Task instructions —
Each line below has to be set down again exactly.

(Stored dataset items)
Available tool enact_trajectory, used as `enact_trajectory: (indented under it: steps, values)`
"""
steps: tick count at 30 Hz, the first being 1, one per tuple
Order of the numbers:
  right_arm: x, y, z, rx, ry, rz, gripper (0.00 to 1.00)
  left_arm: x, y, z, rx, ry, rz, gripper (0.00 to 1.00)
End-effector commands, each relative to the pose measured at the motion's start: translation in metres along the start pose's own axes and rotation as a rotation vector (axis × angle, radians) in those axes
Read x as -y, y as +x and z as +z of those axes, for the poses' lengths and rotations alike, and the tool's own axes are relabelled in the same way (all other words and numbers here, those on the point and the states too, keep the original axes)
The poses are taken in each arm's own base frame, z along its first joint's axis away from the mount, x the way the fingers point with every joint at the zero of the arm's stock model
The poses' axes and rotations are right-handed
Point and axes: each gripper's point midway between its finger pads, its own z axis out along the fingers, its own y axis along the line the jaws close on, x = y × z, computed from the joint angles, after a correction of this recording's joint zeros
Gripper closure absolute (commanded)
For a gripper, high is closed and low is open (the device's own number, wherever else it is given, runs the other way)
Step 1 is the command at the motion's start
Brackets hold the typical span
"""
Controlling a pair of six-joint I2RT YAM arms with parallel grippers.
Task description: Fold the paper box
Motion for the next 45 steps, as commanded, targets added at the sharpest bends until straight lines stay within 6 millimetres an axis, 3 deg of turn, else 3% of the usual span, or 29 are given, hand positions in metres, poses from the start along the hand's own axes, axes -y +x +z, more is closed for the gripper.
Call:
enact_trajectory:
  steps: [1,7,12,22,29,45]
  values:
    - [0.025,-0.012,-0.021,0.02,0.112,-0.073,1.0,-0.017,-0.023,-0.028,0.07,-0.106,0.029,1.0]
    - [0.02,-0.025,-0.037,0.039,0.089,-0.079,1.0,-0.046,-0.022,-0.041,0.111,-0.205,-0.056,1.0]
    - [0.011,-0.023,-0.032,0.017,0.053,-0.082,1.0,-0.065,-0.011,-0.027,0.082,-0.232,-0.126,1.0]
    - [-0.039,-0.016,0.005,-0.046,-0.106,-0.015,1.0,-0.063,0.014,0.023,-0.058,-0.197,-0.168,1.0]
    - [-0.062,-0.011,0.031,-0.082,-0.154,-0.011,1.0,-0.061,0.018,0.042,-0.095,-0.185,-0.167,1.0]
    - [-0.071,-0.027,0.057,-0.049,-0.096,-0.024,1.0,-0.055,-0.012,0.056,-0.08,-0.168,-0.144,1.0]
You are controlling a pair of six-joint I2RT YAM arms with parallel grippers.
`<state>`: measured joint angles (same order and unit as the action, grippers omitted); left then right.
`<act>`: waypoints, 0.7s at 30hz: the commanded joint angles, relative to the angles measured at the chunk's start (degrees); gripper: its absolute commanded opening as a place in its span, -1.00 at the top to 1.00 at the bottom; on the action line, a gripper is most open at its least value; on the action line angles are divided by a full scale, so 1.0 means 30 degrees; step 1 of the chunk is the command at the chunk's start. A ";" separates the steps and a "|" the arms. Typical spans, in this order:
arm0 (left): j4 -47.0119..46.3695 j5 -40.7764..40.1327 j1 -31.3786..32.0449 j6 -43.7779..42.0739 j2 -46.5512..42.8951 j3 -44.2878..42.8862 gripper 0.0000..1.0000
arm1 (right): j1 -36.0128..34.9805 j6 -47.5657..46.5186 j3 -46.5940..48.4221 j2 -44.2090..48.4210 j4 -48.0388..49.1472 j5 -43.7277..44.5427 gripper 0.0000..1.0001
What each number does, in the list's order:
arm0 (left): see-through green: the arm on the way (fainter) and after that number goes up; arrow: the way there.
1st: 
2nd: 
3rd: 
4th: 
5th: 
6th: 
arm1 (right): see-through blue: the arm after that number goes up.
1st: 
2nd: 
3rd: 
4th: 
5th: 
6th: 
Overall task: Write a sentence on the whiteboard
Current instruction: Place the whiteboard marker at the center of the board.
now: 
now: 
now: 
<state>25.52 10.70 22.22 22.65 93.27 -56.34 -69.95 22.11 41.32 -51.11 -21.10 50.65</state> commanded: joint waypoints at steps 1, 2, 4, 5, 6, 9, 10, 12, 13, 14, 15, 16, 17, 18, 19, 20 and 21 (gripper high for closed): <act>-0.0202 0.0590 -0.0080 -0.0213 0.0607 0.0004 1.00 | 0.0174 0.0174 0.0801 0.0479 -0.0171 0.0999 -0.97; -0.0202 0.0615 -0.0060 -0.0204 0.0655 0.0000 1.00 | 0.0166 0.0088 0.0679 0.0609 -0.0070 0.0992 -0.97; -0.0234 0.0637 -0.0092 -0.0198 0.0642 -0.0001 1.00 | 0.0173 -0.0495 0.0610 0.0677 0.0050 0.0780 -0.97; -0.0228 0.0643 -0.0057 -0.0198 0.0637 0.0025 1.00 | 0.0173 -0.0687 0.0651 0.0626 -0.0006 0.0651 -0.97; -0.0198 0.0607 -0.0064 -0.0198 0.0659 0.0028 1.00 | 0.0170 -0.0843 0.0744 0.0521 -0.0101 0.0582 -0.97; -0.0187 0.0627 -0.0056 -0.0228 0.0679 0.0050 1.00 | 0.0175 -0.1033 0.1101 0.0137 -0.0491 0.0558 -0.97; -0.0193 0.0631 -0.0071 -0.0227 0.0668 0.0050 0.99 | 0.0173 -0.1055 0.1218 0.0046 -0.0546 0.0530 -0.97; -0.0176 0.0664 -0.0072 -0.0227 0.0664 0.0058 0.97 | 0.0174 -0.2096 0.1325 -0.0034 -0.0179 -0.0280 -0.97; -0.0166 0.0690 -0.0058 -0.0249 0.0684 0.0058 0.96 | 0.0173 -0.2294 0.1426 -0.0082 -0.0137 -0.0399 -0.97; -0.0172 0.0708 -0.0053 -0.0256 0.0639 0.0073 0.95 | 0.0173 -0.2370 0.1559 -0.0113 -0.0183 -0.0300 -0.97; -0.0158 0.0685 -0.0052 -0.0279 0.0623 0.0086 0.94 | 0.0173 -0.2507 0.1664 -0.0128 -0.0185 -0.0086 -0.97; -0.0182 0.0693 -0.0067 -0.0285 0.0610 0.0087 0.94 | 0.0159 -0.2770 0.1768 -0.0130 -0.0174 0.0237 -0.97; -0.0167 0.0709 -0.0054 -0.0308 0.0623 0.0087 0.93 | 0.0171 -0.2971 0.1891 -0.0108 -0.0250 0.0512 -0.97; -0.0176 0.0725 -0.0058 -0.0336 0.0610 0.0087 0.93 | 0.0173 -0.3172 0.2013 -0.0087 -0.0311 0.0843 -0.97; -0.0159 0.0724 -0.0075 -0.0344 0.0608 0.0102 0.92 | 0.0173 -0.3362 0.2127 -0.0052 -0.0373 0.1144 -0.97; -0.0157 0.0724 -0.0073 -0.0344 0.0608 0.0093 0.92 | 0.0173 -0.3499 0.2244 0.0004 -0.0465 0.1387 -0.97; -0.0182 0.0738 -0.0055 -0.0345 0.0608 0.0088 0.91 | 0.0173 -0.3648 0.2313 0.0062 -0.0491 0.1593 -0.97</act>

Task response —
Available tool enact_trajectory, used as `enact_trajectory: (indented under it: steps, values)`
"""
steps: tick count at 30 Hz, the first being 1, one per tuple
Order of the numbers:
  right_arm: x, y, z, rx, ry, rz, gripper (0.00 to 1.00)
  left_arm: x, y, z, rx, ry, rz, gripper (0.00 to 1.00)
End-effector commands, each relative to the pose measured at the motion's start: translation in metres along the start pose's own axes and rotation as a rotation vector (axis × angle, radians) in those axes
Read x as -y, y as +x and z as +z of those axes, for the poses' lengths and rotations alike, and the tool's own axes are relabelled in the same way (all other words and numbers here, those on the point and the states too, keep the original axes)
The poses are taken in each arm's own base frame, z along its first joint's axis away from the mount, x the way the fingers point with every joint at the zero of the arm's stock model
The poses' axes and rotations are right-handed
Point and axes: each gripper's point midway between its finger pads, its own z axis out along the fingers, its own y axis along the line the jaws close on, x = y × z, computed from the joint angles, after a correction of this recording's joint zeros
Gripper closure absolute (commanded)
For a gripper, high is closed and low is open (the device's own number, wherever else it is given, runs the other way)
Step 1 is the command at the motion's start
Brackets hold the typical span
"""
Controlling a pair of six-joint I2RT YAM arms with parallel grippers.
Task description: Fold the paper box
Motion for the next 45 steps, as commanded, targets added at the sharpest bends until straight lines stay within 6 millimetres an axis, 3 deg of turn, else 3% of the usual span, or 29 are given, hand positions in metres, poses from the start along the hand's own axes, axes -y +x +z, more is closed for the gripper.
Call:
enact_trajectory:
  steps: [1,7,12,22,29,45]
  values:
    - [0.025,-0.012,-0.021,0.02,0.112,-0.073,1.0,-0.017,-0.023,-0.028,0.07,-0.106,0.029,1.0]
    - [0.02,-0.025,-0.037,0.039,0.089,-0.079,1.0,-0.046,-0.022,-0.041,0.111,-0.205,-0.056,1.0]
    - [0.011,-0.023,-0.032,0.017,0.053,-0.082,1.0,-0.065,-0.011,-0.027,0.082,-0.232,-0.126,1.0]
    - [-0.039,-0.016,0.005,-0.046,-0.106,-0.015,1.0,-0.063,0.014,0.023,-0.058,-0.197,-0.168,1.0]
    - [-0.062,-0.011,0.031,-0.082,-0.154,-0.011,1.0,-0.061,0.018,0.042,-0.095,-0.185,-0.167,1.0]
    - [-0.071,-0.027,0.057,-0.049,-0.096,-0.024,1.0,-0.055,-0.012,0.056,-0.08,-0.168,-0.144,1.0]
You are controlling a pair of six-joint I2RT YAM arms with parallel grippers.
`<state>`: measured joint angles (same order and unit as the action, grippers omitted); left then right.
`<act>`: waypoints, 0.7s at 30hz: the commanded joint angles, relative to the angles measured at the chunk's start (degrees); gripper: its absolute commanded opening as a place in its span, -1.00 at the top to 1.00 at the bottom; on the action line, a gripper is most open at its least value; on the action line angles are divided by a full scale, so 1.0 means 30 degrees; step 1 of the chunk is the command at the chunk's start. A ";" separates the steps and a "|" the arms. Typical spans, in this order:
arm0 (left): j4 -47.0119..46.3695 j5 -40.7764..40.1327 j1 -31.3786..32.0449 j6 -43.7779..42.0739 j2 -46.5512..42.8951 j3 -44.2878..42.8862 gripper 0.0000..1.0000
arm1 (right): j1 -36.0128..34.9805 j6 -47.5657..46.5186 j3 -46.5940..48.4221 j2 -44.2090..48.4210 j4 -48.0388..49.1472 j5 -43.7277..44.5427 gripper 0.0000..1.0001
What each number does, in the list's order:
arm0 (left): see-through green: the arm on the way (fainter) and after that number goes up; arrow: the way there.
1st: 
2nd: 
3rd: 
4th: 
5th: 
6th: 
arm1 (right): see-through blue: the arm after that number goes up.
1st: 
2nd: 
3rd: 
4th: 
5th: 
6th: 
Overall task: Write a sentence on the whiteboard
Current instruction: Place the whiteboard marker at the center of the board.
now: 
now: 
now: 
<state>25.52 10.70 22.22 22.65 93.27 -56.34 -69.95 22.11 41.32 -51.11 -21.10 50.65</state> commanded: joint waypoints at steps 1, 2, 4, 5, 6, 9, 10, 12, 13, 14, 15, 16, 17, 18, 19, 20 and 21 (gripper high for closed): <act>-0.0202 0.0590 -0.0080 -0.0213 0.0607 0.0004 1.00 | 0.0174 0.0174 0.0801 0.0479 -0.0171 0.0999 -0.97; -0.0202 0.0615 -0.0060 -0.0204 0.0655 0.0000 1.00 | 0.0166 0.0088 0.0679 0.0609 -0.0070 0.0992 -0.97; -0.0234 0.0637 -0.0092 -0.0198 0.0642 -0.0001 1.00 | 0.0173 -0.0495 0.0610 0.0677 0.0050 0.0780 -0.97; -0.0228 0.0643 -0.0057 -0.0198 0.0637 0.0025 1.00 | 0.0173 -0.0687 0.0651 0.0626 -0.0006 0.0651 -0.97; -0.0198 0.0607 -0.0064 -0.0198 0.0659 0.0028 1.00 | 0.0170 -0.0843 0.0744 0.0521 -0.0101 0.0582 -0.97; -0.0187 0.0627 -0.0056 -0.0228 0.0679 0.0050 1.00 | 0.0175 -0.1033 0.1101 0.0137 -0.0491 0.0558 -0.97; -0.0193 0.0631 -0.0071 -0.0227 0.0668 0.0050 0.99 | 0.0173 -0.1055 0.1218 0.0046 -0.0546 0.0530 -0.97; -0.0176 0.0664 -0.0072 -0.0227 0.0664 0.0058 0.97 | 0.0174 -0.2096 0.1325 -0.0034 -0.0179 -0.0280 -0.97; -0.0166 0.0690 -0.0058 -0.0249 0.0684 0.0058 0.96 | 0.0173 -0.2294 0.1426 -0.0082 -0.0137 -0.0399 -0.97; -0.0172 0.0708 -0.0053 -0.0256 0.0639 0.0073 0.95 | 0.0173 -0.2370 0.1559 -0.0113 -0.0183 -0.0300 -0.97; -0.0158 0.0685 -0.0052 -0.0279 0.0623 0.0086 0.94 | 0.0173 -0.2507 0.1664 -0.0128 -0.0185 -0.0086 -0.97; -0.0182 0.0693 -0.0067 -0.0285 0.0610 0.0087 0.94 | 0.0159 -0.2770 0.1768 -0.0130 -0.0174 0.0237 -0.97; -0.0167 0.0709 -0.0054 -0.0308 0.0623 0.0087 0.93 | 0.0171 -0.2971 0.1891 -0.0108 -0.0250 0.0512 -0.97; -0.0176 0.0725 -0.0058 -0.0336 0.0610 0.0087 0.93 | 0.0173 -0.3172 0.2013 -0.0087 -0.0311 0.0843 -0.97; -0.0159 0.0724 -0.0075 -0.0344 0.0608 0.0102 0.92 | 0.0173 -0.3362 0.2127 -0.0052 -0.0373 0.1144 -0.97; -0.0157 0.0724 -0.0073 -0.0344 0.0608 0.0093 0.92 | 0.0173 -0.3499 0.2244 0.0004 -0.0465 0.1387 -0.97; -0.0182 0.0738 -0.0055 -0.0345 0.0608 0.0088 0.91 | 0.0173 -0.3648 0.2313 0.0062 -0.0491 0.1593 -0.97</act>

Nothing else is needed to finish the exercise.